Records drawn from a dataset
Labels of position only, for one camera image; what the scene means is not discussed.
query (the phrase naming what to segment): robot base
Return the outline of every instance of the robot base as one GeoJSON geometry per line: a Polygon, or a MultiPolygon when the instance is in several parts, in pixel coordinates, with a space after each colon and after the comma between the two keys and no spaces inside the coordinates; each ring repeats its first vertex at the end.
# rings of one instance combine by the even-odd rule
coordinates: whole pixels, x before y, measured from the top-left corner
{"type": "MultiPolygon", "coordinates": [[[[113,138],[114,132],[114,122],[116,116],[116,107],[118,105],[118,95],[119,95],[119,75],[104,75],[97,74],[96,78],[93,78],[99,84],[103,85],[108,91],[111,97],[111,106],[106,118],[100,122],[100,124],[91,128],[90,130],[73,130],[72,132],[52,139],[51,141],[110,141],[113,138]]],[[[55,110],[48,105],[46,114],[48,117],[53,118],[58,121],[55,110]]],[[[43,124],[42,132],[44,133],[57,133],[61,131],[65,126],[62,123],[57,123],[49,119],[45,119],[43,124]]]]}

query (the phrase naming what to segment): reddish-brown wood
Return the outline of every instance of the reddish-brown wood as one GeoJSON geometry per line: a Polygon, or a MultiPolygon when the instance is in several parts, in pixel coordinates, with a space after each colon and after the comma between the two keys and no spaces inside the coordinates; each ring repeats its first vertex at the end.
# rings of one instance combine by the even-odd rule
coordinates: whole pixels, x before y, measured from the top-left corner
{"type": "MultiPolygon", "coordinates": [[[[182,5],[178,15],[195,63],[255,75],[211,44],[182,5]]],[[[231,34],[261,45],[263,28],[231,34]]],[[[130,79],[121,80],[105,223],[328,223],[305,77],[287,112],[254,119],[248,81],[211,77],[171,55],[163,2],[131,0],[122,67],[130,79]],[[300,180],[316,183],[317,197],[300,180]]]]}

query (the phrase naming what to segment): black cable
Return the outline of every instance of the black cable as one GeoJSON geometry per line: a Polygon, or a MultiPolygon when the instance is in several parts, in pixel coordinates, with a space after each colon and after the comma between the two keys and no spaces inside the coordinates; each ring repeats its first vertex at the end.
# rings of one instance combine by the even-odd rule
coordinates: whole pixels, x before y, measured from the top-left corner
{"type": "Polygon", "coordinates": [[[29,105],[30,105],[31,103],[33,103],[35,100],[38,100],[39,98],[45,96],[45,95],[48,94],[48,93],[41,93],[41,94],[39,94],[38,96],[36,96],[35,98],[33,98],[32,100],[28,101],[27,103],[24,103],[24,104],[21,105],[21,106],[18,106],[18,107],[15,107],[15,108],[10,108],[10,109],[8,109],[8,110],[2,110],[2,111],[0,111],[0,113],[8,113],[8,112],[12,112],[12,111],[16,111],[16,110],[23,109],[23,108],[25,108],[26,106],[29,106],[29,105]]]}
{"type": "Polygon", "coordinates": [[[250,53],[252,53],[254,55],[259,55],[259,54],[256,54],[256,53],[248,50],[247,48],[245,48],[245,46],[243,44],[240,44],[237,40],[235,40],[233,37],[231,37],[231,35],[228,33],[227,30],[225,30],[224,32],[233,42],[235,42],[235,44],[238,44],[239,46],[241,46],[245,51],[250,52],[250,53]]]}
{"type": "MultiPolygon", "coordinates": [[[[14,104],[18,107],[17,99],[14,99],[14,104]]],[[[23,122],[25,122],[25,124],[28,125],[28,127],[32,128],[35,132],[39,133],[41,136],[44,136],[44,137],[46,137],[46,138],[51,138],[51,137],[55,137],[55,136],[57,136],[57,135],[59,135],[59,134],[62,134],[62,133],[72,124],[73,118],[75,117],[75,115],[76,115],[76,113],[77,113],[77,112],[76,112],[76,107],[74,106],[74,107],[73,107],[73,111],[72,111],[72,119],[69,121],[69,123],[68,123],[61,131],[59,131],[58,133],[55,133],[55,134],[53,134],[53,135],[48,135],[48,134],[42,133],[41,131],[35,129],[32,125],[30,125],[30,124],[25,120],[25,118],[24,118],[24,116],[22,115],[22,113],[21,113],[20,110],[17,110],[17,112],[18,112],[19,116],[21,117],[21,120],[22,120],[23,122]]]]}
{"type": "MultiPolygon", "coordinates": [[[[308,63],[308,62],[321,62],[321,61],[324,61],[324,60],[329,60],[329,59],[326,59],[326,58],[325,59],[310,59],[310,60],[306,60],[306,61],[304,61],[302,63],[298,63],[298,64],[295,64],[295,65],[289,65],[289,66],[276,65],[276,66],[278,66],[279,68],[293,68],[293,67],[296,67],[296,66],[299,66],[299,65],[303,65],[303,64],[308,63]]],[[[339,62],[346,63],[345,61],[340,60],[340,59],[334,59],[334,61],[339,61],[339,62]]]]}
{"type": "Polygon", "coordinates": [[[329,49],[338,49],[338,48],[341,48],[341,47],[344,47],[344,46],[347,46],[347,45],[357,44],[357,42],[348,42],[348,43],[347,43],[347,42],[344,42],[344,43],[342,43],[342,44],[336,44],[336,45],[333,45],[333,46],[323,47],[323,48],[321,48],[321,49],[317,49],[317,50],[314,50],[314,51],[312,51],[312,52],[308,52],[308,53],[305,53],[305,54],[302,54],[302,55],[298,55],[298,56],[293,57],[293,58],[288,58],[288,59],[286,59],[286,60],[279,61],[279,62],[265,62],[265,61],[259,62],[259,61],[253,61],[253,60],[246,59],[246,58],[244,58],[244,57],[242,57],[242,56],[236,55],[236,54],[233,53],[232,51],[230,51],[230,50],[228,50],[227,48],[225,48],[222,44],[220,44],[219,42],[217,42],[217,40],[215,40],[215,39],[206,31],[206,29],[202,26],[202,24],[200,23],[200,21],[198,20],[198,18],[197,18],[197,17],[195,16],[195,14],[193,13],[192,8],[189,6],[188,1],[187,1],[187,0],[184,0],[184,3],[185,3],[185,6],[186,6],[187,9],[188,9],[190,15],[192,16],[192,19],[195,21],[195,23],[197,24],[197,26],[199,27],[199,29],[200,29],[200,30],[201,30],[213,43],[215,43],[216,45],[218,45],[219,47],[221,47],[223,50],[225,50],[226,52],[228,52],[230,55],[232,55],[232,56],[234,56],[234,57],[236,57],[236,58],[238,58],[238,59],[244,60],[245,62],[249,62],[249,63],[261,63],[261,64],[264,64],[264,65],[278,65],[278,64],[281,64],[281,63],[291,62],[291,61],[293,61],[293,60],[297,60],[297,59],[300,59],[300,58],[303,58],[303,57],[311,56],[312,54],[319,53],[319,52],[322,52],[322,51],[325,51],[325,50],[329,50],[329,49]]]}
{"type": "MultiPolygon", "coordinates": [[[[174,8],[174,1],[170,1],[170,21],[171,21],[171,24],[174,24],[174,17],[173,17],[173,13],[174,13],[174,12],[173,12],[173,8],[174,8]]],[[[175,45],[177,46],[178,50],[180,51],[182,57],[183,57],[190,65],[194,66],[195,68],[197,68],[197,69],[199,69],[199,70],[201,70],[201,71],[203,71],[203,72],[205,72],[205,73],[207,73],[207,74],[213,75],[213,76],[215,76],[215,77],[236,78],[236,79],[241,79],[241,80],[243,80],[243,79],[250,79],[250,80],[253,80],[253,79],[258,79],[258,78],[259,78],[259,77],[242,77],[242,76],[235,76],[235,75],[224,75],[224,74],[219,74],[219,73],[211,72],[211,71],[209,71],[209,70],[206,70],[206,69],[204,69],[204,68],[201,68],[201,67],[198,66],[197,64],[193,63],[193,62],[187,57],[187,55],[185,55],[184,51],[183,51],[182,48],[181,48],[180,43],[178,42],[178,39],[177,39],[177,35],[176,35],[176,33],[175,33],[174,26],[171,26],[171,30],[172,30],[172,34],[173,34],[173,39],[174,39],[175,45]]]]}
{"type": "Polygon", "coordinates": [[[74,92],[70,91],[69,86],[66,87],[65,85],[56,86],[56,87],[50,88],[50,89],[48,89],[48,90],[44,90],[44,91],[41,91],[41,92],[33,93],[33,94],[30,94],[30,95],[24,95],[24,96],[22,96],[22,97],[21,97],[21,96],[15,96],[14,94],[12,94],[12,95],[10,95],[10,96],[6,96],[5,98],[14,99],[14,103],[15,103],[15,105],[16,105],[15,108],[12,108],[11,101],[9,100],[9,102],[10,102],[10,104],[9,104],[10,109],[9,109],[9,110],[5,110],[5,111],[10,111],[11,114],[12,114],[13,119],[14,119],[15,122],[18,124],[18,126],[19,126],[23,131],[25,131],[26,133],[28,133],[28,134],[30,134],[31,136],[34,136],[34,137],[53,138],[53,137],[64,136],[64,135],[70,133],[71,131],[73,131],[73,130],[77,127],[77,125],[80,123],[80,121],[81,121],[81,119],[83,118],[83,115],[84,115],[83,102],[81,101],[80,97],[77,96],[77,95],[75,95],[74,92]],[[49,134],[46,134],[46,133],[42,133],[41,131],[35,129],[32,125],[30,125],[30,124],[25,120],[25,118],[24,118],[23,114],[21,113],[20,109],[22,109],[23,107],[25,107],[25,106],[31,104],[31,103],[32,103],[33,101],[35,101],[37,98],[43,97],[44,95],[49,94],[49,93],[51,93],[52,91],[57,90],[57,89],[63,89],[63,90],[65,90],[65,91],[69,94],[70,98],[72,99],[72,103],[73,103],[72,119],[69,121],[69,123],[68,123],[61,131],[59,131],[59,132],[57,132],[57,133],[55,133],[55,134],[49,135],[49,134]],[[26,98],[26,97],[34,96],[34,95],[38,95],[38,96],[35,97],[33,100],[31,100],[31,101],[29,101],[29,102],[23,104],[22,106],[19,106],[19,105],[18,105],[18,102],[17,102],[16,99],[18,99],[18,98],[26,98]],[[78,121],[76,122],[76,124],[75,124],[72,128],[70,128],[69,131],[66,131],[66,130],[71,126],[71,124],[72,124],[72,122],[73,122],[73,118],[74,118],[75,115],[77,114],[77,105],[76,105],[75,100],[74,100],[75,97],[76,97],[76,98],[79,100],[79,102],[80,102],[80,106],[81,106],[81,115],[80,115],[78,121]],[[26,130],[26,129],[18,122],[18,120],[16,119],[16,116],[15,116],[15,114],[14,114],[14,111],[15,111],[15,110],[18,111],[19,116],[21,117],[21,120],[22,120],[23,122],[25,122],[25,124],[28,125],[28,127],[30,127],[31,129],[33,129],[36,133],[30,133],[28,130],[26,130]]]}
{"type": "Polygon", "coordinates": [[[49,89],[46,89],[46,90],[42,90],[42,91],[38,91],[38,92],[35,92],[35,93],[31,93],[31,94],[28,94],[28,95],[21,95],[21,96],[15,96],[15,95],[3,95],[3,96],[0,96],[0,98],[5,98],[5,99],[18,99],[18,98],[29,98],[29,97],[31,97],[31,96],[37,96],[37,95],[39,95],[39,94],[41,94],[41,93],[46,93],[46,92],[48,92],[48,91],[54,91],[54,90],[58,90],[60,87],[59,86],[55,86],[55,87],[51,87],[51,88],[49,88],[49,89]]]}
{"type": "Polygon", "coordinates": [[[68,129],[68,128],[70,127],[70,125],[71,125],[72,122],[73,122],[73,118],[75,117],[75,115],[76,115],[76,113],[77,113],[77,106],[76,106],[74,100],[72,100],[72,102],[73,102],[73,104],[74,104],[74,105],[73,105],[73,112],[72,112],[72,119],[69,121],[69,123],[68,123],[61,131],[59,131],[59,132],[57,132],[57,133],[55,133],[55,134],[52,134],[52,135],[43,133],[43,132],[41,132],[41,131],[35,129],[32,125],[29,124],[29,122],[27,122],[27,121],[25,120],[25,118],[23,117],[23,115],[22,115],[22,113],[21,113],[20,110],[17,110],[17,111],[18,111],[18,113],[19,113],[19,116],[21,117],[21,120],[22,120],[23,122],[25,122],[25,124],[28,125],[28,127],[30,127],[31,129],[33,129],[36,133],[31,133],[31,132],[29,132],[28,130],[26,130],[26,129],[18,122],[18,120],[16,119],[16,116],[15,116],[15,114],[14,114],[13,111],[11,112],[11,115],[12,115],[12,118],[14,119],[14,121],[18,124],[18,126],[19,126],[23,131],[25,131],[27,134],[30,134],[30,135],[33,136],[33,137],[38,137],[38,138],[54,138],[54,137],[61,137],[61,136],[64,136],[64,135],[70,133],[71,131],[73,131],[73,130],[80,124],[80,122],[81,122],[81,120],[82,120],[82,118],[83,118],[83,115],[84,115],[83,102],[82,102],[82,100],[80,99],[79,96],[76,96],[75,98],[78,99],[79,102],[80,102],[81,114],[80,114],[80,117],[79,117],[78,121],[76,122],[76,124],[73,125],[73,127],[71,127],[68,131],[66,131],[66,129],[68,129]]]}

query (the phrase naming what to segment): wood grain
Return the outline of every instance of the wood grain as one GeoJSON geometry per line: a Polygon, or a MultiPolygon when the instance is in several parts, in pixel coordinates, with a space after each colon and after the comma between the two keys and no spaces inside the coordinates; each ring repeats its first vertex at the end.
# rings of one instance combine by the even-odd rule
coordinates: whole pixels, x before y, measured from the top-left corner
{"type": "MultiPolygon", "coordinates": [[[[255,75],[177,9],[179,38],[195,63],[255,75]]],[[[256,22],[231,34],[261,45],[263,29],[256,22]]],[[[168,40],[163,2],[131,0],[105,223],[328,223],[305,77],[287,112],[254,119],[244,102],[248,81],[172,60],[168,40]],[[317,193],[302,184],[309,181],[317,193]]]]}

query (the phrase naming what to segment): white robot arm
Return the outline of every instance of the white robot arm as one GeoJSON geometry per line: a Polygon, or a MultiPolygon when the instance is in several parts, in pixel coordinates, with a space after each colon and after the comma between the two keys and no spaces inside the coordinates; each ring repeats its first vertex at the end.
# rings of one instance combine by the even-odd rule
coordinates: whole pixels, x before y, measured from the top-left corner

== TASK DETAILS ==
From the records above, copy every line that holds the word "black".

== OUTPUT BELOW ==
query (the phrase naming what to segment): black cable
Return the outline of every instance of the black cable as one GeoJSON geometry per line: a Polygon, or a MultiPolygon when the instance is in several parts, in pixel coordinates, with a space after each colon and after the comma between the two keys and no spaces inside the coordinates; each ring repeats its first vertex at the end.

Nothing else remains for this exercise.